# [INSTRUCTIONS FOR THE TASK]
Find every line of the data below that has "would" in it. Reply with the number only.

INPUT Block Start

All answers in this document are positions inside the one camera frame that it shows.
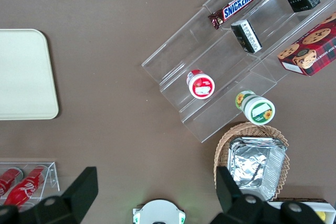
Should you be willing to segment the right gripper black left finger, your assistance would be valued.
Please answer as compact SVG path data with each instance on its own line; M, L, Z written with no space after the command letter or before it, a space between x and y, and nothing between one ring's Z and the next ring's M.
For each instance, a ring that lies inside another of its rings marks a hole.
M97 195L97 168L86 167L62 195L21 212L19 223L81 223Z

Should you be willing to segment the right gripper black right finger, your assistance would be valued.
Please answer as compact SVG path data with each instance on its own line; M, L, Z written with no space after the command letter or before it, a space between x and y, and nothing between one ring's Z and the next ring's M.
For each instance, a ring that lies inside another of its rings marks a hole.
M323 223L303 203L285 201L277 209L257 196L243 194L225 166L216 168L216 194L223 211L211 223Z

INPUT Block End
INPUT Block Start

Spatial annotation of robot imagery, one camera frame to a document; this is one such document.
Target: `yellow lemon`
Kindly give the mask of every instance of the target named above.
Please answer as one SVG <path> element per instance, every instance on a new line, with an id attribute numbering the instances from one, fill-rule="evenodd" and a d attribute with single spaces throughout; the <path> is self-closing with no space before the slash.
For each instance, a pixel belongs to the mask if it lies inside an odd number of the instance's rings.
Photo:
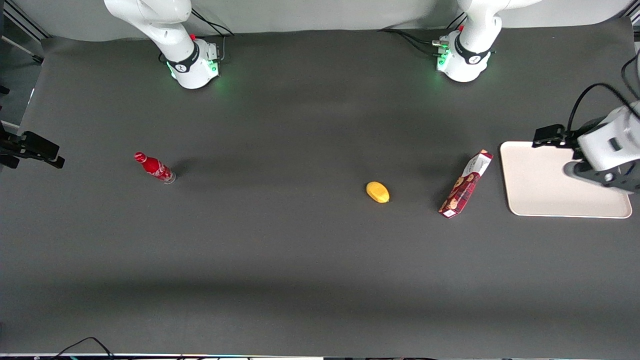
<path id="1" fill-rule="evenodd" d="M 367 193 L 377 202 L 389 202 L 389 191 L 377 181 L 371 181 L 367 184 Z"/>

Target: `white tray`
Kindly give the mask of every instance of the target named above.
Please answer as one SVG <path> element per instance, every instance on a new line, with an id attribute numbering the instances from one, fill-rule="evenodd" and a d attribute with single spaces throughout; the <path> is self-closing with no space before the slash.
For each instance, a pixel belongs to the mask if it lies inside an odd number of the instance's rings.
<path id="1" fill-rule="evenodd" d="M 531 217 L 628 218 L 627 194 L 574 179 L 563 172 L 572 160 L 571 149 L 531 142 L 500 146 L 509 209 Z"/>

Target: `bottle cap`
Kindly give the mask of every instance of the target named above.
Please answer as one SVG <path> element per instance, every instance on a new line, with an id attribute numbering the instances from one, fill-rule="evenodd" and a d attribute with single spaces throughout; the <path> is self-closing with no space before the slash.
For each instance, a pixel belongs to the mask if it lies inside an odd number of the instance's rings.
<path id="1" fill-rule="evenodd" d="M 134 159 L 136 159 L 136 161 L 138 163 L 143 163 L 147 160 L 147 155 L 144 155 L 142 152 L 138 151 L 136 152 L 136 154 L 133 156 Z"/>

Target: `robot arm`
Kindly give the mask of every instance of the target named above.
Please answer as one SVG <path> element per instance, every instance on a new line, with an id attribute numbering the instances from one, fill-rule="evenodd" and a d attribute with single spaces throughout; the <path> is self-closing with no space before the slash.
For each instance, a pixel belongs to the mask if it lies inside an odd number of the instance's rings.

INPUT Block End

# [OUTPUT FOR THIS EXERCISE]
2